Released: 2014, AFM Records
Glam metal bands from Germany are far from commonplace, so when I received Kissin’ Dynamite’s 4th release, MEGALOMANIA, I was definitely intrigued. After a few spins I was also surprised that I had not heard of the band prior to this. Formed in Rothenberg, Germany in 2006 as teenagers, the band is even now only in their early 20s. With the strong support of Udo Dirkschneider, people began to take notice of Kissin’ Dynamite’s take on Glam Metal.
MEGALOMANIA is in many ways a unique approach to the genre. Sure there are plenty of hints and elements from Glam’s golden age in the 80s, but the band has infused the record with modern elements and production as well. Take album lead off track “DNA” for instance, a catchy combination of industrial thump and keyboards mixed with rock vocal melodies. Listen closely and its main melody is an undeniable homage (ripoff?) of New Order’s “Blue Monday.” It is a completely modern and somewhat unconventional take on Glam, but it works. “Maniac Ball” continues with the industrial thump in the verse and changes course a bit for the chorus.
Though most of the songs are somewhat basic in execution, and lean heavily on rhythmic structures, “VIP In Hell” features a ripping and inspired solo near the end. The ballad “Fireflies”, though decent, is probably my least favorite tune, but credit to the band for giving it a different feel than most power ballads. Hannes Braun’s vocals complement the music well, closest comparison being Olli Herman of Reckless Love.
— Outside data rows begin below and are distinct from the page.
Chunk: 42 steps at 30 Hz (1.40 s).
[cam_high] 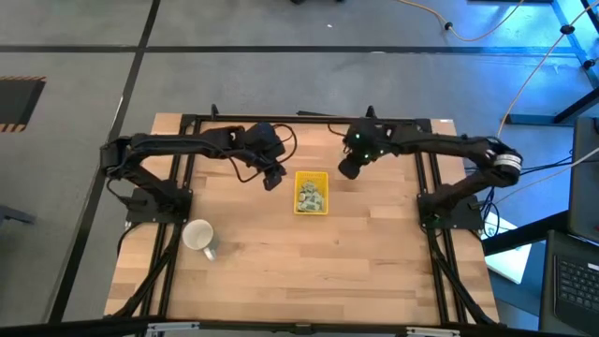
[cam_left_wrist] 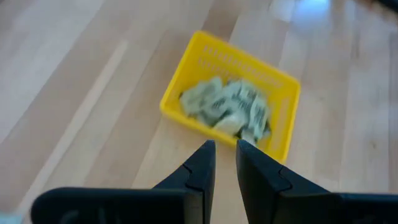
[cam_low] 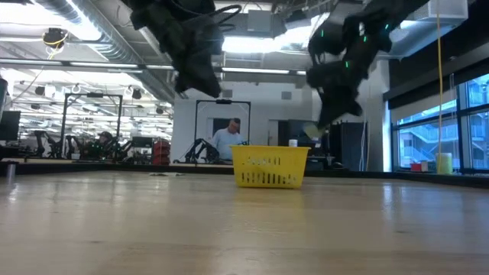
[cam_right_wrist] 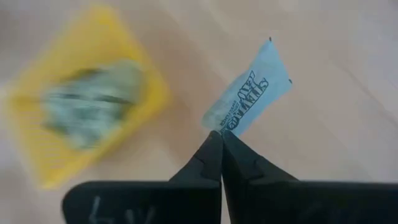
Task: Pick and place Stevia / Truvia into bins
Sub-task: Put the right white stevia packet into the yellow bin, then put the bottom white stevia packet into the yellow bin
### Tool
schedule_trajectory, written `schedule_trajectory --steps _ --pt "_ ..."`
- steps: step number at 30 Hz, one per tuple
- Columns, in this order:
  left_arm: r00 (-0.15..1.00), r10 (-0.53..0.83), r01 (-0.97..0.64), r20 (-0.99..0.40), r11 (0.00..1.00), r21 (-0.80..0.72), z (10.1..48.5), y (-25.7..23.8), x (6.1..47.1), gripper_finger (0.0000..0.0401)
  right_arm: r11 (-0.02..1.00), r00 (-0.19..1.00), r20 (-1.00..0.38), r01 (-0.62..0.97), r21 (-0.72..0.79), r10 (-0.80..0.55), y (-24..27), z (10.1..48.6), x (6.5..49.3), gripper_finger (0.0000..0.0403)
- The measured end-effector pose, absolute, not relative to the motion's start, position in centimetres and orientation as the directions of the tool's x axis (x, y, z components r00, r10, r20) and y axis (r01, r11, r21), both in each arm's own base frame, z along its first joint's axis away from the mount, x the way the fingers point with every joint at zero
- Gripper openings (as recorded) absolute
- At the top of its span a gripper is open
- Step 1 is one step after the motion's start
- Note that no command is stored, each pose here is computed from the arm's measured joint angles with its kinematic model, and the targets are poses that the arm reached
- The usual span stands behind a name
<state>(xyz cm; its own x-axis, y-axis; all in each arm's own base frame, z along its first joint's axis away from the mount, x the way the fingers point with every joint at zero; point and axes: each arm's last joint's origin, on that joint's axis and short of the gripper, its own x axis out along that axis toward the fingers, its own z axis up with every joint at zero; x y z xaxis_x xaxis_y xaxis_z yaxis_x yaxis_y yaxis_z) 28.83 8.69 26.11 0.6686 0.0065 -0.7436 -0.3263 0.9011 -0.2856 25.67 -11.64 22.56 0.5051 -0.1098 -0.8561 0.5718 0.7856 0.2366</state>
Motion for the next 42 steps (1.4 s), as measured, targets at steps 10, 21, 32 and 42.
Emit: schedule_trajectory --steps 10,21,32,42 --pt "0.575 0.106 -0.428 -0.812 0.884 -0.188 26.9 9.4 26.2 0.0058 0.902 0.639 -0.768 0.309 0.3 0.036 -5.0 25.5 31.0 0.0" --pt "0.55 0.116 -0.447 -0.827 0.877 -0.175 26.9 9.5 25.8 0.0058 0.921 0.394 -0.916 0.326 0.212 0.072 -4.3 22.2 36.7 0.0" --pt "0.55 0.117 -0.447 -0.827 0.877 -0.173 26.9 9.5 25.8 0.0059 0.935 0.341 -0.936 0.298 0.192 0.083 -4.2 20.1 38.4 0.0009" --pt "0.544 0.132 -0.446 -0.828 0.882 -0.153 26.9 9.6 25.8 0.0059 0.938 0.342 -0.936 0.29 0.189 0.083 -4.2 20.3 38.3 0.0073"
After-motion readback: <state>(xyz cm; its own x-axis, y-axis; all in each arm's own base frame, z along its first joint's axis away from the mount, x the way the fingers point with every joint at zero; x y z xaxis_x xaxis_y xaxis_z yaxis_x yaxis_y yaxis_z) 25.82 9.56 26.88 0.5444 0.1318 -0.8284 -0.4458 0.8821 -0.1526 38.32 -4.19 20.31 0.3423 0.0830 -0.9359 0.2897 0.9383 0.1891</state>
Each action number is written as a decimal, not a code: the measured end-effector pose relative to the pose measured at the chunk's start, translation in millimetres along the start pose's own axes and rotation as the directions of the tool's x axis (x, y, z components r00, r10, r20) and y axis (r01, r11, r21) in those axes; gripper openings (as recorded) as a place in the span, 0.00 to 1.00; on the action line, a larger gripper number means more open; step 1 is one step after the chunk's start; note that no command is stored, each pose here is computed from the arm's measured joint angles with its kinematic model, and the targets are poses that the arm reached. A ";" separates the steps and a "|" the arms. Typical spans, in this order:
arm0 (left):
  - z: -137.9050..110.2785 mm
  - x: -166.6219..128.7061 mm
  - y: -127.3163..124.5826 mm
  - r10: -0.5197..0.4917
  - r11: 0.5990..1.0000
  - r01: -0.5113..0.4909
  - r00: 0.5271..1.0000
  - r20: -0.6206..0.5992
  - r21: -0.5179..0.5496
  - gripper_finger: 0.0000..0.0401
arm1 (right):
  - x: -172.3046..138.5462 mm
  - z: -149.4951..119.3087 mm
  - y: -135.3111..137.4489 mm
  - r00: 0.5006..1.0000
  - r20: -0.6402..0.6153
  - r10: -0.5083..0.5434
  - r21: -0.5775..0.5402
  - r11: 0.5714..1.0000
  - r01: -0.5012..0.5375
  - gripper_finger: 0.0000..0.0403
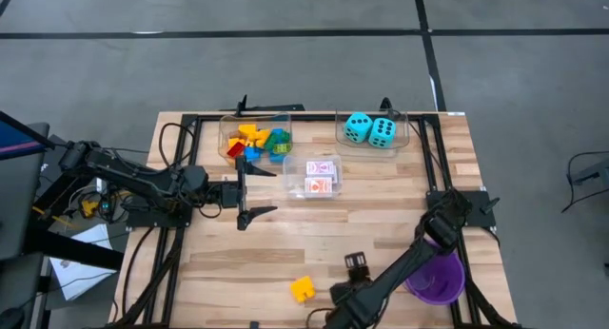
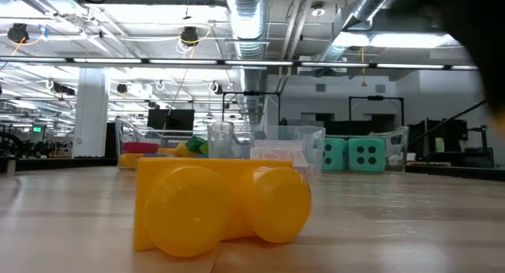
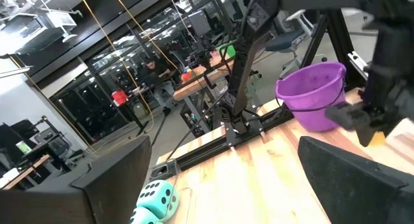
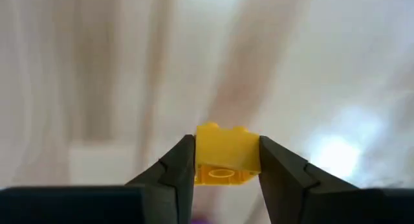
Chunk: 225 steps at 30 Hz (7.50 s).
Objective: Pick & Place Toys
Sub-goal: Put the yellow game piece into the top left transparent bin
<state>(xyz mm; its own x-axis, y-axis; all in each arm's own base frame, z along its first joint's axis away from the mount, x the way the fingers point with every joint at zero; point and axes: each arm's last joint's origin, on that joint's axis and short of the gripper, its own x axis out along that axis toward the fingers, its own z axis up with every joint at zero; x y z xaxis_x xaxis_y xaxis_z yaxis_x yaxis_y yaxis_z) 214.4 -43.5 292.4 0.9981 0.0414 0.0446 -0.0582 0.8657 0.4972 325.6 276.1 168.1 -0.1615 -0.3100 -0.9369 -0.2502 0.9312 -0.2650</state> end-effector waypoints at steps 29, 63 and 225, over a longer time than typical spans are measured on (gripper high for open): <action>0.5 7.0 0.1 -0.105 0.974 0.125 0.988 0.113 -0.189 0.96 | -110.3 -47.5 -45.2 0.115 0.527 -0.842 0.622 0.474 0.623 0.31; -7.1 15.4 8.4 -0.387 0.738 0.438 0.898 0.210 -0.513 0.96 | -96.9 -12.4 -138.2 0.188 0.308 -0.933 0.545 0.335 0.769 0.31; -4.0 38.2 -85.4 0.250 0.827 -0.247 0.966 0.064 0.504 0.23 | -3.8 -8.4 -200.5 -0.477 0.851 -0.220 -0.049 0.870 -0.490 0.33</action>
<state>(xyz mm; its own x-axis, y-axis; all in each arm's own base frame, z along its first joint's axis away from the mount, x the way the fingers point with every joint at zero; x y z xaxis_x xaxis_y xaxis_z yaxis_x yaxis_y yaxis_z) 257.6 -113.9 248.2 0.9487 0.2248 0.2225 -0.3040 0.4546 0.8372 368.5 88.9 226.7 0.9446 0.1058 0.3108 -0.1856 0.9529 0.2397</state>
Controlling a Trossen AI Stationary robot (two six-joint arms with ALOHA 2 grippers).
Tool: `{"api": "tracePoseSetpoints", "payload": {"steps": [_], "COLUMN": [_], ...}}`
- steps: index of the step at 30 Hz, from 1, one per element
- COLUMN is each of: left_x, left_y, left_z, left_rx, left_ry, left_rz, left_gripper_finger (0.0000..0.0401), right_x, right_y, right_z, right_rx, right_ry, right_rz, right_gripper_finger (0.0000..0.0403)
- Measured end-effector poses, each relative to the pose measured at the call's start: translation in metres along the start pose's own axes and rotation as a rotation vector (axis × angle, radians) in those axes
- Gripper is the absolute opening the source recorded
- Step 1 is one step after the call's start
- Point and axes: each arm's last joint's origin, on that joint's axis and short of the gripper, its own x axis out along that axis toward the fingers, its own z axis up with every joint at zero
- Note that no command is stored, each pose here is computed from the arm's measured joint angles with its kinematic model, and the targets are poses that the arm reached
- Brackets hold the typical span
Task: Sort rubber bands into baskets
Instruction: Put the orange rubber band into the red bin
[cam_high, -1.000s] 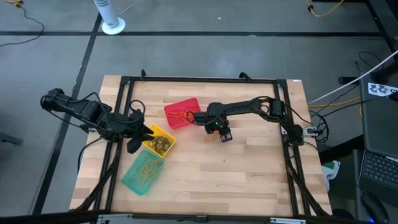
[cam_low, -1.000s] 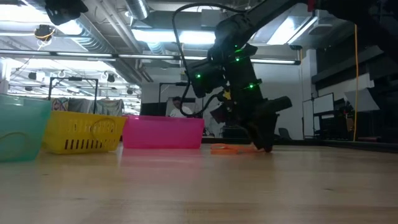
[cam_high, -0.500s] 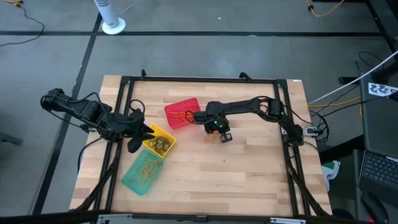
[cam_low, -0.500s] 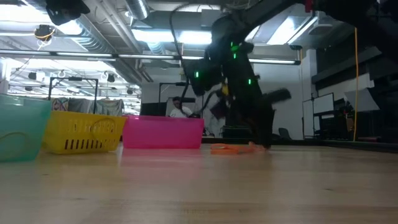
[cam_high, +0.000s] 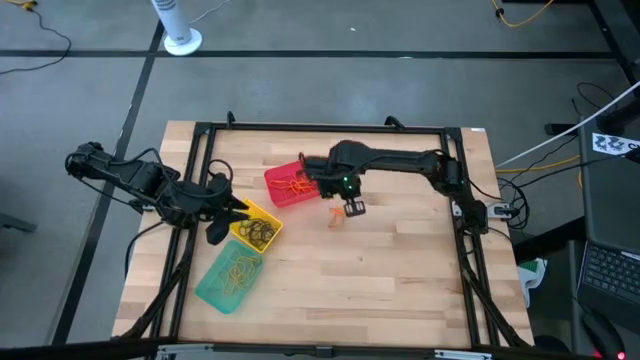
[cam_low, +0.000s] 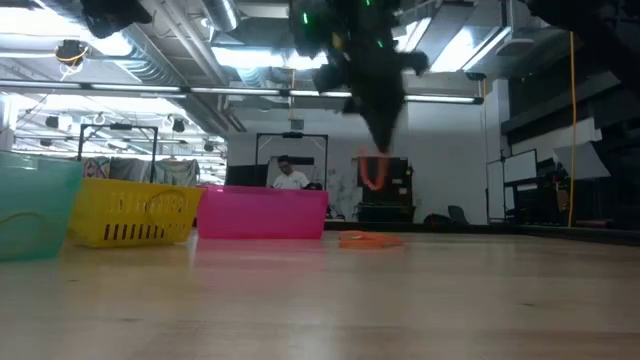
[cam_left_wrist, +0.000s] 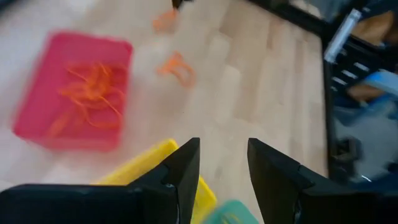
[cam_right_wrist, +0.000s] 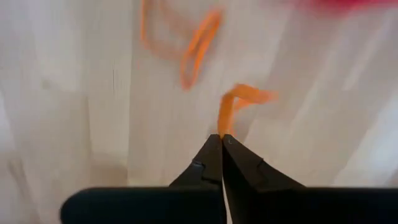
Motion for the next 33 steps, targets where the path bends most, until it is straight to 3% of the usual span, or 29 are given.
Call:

The rhythmic pulse is sustained competently by bassist Steffen Haile and drummer Andreas Schnitzer while the guitars are decent but clearly serve more as an adjunct to the songs overall. “God In You” is one of the stronger industrial sounding verses, but again moves more towards rock on the chorus.
MEGALOMANIA is an album that is initially impressive but the shine wears off as things progress, largely because the basic industrial verse/happy rock chorus template never deviates. Production wise, this is a very slick album with emphasis to deliver the thump that grounds most of the songs. Still, taken from a creativity perspective, this is something a bit different and has enough good songs on it to enjoy from time to time though digesting the whole album in one sitting will likely be a tall order for even the most ardent of fans of Wig Wam.